**TASK:** Copy each line of the records below that mentions the word "inside".

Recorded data
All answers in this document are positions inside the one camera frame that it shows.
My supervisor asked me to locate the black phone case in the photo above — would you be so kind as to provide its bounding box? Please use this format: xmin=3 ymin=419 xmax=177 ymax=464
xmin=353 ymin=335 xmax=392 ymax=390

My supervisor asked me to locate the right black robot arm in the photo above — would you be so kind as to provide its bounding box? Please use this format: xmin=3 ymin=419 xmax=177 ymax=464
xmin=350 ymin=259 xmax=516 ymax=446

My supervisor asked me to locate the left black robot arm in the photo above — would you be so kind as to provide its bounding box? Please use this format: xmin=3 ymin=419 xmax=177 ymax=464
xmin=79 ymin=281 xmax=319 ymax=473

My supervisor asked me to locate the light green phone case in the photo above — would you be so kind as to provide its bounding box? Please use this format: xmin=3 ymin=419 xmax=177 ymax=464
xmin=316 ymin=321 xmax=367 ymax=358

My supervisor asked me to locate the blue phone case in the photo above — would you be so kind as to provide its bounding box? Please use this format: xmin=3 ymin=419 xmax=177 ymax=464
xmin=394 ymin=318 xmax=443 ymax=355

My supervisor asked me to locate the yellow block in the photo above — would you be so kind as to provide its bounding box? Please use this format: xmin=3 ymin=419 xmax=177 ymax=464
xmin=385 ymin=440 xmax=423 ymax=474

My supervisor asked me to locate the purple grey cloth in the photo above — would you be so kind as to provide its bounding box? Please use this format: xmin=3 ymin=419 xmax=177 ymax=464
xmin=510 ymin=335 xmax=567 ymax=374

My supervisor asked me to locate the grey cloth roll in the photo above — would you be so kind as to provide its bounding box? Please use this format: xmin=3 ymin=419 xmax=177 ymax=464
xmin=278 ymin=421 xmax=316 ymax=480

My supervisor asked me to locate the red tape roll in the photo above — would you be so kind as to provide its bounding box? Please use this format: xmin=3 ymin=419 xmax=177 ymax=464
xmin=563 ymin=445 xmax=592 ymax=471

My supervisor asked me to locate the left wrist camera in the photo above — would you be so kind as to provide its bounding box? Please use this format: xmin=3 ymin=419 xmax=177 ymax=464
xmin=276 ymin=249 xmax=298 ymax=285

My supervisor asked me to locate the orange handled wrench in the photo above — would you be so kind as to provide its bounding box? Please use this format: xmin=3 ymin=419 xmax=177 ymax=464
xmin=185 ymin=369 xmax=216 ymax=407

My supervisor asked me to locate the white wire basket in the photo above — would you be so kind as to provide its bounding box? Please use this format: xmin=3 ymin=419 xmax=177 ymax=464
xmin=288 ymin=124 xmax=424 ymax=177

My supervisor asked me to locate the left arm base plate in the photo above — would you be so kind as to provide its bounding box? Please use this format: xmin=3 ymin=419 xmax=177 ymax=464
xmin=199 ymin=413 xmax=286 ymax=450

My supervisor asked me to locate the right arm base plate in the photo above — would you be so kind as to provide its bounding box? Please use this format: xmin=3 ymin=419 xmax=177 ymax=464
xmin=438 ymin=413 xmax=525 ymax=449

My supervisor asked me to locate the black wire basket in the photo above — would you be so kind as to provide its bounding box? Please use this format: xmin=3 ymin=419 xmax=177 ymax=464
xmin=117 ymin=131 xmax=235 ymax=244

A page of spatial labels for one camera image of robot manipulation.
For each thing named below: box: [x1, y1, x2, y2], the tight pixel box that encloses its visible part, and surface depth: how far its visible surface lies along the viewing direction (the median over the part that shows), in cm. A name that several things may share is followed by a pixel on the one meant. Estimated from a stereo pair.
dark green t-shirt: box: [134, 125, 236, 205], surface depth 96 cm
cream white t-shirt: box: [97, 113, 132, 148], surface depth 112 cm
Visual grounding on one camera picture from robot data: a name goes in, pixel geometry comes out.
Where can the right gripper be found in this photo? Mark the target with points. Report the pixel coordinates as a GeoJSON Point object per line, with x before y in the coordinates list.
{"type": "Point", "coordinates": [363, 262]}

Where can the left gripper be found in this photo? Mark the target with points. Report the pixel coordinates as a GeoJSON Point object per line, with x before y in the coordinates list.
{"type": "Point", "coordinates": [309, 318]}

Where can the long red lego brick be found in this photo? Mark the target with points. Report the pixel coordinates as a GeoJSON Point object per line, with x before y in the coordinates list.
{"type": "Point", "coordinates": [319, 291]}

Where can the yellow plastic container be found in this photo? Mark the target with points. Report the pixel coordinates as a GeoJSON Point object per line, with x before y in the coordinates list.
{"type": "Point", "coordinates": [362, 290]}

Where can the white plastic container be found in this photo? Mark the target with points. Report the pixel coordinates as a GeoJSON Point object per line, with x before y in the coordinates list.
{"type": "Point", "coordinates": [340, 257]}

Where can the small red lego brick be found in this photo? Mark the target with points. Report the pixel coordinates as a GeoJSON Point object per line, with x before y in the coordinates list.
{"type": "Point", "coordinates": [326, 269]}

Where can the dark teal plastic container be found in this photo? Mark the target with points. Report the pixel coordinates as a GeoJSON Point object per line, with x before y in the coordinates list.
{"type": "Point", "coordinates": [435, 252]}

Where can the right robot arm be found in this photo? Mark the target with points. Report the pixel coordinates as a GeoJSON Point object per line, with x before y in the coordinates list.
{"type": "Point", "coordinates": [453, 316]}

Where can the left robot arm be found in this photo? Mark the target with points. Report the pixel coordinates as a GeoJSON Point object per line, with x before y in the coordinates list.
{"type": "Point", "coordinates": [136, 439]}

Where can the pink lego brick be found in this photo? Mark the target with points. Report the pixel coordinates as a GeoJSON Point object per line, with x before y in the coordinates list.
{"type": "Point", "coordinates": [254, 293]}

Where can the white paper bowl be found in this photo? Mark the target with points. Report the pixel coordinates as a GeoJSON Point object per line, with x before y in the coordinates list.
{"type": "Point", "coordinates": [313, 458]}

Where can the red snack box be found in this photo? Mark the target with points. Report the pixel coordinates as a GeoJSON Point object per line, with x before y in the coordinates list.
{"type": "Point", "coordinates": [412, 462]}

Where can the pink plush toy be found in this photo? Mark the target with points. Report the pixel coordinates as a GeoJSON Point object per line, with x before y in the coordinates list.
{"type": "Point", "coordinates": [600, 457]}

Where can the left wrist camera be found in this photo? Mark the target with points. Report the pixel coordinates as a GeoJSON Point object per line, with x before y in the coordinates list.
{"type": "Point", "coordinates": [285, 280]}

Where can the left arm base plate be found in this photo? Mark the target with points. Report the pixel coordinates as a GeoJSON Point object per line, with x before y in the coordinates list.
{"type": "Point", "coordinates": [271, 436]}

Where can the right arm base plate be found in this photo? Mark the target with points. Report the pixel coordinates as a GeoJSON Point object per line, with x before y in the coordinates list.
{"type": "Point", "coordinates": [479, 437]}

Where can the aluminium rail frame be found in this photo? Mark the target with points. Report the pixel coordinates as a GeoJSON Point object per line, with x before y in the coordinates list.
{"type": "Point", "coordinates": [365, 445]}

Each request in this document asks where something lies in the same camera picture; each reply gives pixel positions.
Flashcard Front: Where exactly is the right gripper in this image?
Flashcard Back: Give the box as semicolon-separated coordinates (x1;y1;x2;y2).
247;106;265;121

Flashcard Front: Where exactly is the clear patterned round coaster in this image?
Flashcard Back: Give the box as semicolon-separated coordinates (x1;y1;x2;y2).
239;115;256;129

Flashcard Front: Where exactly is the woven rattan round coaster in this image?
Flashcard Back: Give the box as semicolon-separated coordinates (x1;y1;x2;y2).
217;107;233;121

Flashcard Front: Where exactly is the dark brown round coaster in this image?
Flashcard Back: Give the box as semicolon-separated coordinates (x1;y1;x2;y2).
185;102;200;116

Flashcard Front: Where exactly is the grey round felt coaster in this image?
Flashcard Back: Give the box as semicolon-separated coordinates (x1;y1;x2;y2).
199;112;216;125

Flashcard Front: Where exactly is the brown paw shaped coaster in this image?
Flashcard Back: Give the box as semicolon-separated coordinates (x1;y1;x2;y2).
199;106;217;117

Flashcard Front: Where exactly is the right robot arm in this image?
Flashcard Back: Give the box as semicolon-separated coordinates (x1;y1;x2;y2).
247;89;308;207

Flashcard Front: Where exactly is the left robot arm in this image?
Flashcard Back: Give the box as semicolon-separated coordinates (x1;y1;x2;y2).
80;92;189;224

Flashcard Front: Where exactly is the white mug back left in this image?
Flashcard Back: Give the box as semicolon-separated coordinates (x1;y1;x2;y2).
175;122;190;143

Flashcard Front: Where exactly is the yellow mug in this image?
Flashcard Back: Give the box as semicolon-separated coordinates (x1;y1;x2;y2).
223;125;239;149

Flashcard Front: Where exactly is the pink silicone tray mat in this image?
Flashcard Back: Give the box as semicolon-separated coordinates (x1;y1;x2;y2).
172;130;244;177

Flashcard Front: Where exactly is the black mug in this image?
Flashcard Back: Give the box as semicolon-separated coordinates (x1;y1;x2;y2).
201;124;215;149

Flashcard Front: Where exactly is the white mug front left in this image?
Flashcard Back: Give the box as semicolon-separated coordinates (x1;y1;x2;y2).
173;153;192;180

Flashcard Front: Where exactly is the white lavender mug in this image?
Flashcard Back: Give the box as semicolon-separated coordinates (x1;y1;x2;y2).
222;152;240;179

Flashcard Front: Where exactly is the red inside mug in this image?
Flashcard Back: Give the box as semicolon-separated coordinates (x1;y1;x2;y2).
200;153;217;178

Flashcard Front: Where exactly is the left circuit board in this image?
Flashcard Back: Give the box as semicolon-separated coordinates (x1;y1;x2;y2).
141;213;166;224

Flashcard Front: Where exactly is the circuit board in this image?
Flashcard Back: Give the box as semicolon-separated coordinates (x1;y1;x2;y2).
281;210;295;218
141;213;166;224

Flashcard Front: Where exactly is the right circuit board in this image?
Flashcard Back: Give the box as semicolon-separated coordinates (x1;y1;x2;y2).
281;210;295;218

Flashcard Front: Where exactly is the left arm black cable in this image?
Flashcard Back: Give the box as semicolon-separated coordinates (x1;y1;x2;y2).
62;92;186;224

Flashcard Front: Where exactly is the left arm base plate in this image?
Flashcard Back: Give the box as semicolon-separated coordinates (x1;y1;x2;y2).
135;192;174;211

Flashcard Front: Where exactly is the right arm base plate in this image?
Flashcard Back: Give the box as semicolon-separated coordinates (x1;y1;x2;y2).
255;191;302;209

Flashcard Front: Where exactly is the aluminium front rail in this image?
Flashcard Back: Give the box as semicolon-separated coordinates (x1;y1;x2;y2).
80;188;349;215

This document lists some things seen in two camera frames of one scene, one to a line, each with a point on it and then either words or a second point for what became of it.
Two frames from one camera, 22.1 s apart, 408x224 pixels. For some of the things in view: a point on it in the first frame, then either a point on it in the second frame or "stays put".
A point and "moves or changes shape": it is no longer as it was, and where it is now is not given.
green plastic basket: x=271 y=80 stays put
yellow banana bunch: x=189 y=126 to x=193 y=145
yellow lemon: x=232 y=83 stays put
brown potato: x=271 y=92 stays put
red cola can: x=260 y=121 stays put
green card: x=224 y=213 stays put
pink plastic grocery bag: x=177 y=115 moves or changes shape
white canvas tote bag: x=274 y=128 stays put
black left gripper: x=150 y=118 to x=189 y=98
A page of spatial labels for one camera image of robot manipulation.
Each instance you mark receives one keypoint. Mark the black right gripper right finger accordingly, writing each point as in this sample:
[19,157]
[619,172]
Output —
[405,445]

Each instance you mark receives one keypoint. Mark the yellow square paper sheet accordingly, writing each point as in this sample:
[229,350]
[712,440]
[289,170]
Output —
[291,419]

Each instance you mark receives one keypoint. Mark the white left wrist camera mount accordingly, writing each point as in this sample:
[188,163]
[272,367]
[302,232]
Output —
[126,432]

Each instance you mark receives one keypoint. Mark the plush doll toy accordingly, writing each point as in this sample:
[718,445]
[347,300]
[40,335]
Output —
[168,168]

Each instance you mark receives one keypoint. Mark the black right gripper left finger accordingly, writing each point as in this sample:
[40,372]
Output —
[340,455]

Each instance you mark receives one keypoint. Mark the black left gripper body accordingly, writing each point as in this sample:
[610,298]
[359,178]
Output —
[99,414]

**TASK SOLUTION:**
All answers in this document are positions inside the one camera frame that it shows.
Flashcard Front: Where exactly is the red inside mug in this image?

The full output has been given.